▶ **EXERCISE**
Repeat exactly the lines of the listing below, please, starting with the first and ending with the line containing "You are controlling"; leave out the rest.

-- COLLECTED DATA follows --

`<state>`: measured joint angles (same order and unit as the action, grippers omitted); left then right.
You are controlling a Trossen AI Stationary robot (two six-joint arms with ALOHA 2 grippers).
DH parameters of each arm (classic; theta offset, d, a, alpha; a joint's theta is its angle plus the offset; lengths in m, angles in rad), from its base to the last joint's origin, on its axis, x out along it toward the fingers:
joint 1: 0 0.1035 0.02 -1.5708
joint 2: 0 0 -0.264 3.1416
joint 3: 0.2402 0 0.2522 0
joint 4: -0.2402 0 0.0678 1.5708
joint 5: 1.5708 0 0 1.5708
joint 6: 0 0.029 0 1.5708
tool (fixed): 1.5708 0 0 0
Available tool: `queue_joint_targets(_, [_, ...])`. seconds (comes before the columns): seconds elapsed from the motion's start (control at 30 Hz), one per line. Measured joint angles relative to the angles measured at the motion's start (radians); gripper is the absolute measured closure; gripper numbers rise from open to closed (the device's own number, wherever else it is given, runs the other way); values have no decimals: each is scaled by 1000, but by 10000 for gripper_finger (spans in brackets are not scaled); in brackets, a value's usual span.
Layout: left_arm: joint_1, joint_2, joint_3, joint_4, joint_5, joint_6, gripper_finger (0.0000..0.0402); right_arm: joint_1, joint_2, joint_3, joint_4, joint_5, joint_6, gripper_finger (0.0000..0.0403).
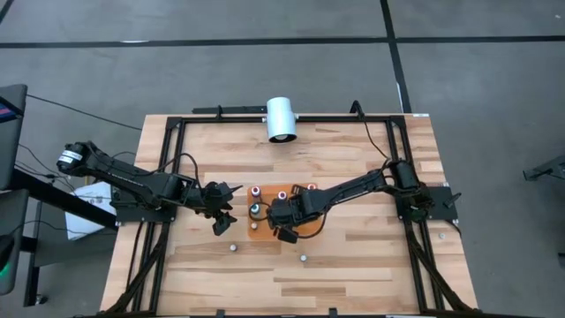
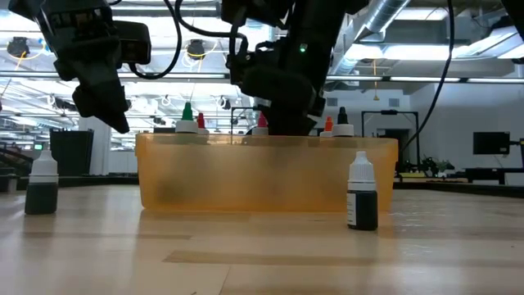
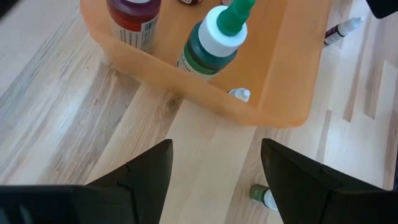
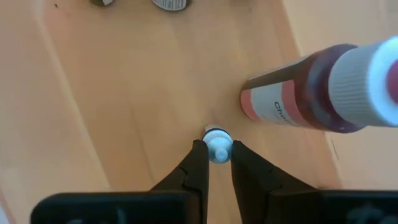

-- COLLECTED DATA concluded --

▶ **EXERCISE OUTPUT**
`<state>`: measured joint angles (same order and unit as the action, grippers omitted); left then right.
You are controlling a Trossen AI Stationary robot (two six-joint arms with ALOHA 2 grippers).

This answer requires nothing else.